OAKLAND — Four people accused of trafficking and beating a girl at a Jack London Square hotel have accepted plea deals with wildly different outcomes, court records show.

Jamel Sneed, 23, pleaded no contest to pimping and carrying a concealed gun, and was sentenced last May to four years and eight months in state prison. Joseph Lewis Jr., 24, was given three years and eight months for pleading no contest to the same charges. His prison sentence was handed down in late October.

And that’s where the prison terms end. Their two co-defendants, Kahlil Crowell, 20, and Melanie Gritz, 21, were given sentences of six months’ house arrest and two years probation, respectively, in plea deals where they agreed to take accessory convictions. Additionally, 22-year-old Katina Williams, charged with assault, is still wanted on an $80,000 arrest warrant, records show.

The five were charged last year, based on a Dec. 16, 2021 incident in which the alleged victim — known only in court records as Jane Doe — reported being assaulted at the Jack London Inn on the 400 block of Embarcadero West in Oakland. During a police interview, the girl said she was being held against her will in a hotel room and forced “to walk the streets and perform sex acts for money,” investigators said in court records.

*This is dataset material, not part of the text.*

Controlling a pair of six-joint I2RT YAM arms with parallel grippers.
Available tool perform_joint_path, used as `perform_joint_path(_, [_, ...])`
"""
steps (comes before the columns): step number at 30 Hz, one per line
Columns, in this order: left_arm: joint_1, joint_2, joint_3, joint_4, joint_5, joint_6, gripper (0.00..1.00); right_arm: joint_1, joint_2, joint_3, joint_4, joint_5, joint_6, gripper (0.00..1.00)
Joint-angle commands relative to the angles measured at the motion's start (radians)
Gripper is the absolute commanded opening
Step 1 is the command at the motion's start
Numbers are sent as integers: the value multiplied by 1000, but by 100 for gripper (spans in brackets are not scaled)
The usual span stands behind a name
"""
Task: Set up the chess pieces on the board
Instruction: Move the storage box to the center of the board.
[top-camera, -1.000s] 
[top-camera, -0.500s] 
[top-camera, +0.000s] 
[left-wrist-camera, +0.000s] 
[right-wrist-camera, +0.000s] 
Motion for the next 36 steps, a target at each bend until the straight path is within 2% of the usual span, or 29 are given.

She said when she tried to leave the hotel room around 2 a.m. Dec. 16, she was attacked, with Lewis allegedly pulling a gun on her. Oakland police Officer Andriy Volynets wrote in a probable cause statement that Lewis allegedly “presented a firearm towards (Doe), racked the slide and stated something to the effects of, ‘Am I going to have to use this?’ ” Police say officers then found the girl outside of the Jack London Inn, where she was refusing to go back inside.

Sneed, Gritz, Crowell, and Lewis were all arrested at the hotel. Williams wasn’t there when police arrived and, according to police, hasn’t been heard from since.

In exchange for the no contest pleas, prosecutors dropped human trafficking charges against the four defendants. Sneed and Lewis faced up to six years and eight months if convicted as originally charged, according to the judge at their change-of-plea hearings.